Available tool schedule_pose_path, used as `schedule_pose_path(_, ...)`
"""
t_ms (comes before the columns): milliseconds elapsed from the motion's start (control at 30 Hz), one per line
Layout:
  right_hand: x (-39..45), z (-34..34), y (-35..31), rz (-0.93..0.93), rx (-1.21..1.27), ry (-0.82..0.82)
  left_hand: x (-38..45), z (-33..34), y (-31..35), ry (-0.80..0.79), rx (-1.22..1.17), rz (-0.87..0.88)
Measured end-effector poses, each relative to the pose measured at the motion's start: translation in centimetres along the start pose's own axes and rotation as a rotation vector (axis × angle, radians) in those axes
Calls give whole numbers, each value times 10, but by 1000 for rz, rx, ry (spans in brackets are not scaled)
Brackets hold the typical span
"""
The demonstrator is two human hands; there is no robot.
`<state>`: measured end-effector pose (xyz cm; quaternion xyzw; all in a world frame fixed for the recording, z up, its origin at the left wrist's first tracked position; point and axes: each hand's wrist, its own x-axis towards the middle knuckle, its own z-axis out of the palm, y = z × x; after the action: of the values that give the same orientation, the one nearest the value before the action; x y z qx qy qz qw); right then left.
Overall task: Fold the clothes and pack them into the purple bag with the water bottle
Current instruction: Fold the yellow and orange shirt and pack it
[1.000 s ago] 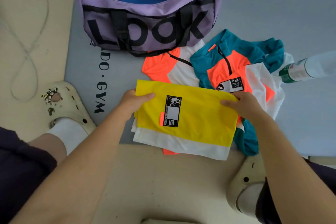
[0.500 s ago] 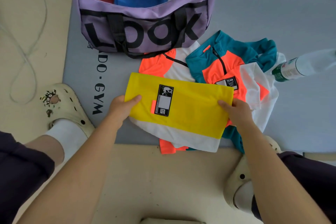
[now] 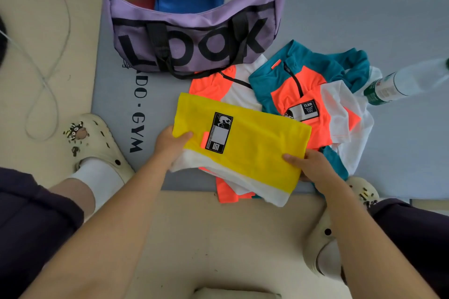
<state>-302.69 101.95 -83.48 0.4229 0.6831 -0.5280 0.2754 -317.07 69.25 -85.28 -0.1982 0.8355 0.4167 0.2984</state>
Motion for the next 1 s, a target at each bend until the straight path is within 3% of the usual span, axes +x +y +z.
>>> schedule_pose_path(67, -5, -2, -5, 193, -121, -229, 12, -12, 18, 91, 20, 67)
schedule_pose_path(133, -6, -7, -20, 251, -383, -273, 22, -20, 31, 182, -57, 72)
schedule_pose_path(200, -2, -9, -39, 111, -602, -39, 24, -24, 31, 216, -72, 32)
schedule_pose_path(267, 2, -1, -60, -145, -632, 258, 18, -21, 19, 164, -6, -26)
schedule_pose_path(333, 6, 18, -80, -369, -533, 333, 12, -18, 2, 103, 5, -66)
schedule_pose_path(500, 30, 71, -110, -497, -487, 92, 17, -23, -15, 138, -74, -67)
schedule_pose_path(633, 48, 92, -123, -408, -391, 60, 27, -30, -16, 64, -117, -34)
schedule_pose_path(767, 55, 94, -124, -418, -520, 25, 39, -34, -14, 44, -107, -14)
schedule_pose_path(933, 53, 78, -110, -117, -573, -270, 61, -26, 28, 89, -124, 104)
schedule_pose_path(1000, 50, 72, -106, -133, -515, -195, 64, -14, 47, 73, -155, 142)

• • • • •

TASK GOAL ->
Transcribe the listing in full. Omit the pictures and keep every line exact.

THE COMPLETED TASK ->
Available tool schedule_pose_path, used as `schedule_pose_path(_, ...)`
"""
t_ms (comes before the columns): milliseconds elapsed from the motion's start (control at 30 Hz), one per line
Layout:
  right_hand: x (-39..45), z (-34..34), y (-35..31), rz (-0.93..0.93), rx (-1.21..1.27), ry (-0.82..0.82)
  left_hand: x (-38..45), z (-33..34), y (-31..35), ry (-0.80..0.79), rx (-1.22..1.17), rz (-0.87..0.88)
Measured end-effector poses, each relative to the pose measured at the motion's start: translation in centimetres along the start pose's own axes and rotation as a rotation vector (axis × angle, radians) in those axes
Calls give whole numbers, each value times 10, but by 1000 for rz, rx, ry (spans in brackets are not scaled)
Brackets hold the typical span
"""
The demonstrator is two human hands; there is no robot.
`<state>`: measured end-effector pose (xyz cm; quaternion xyzw; all in a world frame fixed for the recording, z up, its origin at the left wrist's first tracked position; point and axes: each hand's wrist, its own x-axis towards the middle knuckle, its own z-axis out of the palm, y = z × x; after the action: of the values that give the same orientation, the one nearest the value before the action; x y z qx qy qz qw); right then left.
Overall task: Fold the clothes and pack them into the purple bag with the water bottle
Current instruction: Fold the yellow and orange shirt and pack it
[1.000 s ago] 
[0.500 s ago] 
[now] 
<state>-302.69 101.95 -83.48 0.4229 0.6831 -0.5280 0.2754 -317.07 69.25 -85.28 -0.1982 0.8355 0.4167 0.2984</state>
Motion for the next 1 s, a target at each bend until the straight path is within 3% of the usual span, axes +x +y +z.
>>> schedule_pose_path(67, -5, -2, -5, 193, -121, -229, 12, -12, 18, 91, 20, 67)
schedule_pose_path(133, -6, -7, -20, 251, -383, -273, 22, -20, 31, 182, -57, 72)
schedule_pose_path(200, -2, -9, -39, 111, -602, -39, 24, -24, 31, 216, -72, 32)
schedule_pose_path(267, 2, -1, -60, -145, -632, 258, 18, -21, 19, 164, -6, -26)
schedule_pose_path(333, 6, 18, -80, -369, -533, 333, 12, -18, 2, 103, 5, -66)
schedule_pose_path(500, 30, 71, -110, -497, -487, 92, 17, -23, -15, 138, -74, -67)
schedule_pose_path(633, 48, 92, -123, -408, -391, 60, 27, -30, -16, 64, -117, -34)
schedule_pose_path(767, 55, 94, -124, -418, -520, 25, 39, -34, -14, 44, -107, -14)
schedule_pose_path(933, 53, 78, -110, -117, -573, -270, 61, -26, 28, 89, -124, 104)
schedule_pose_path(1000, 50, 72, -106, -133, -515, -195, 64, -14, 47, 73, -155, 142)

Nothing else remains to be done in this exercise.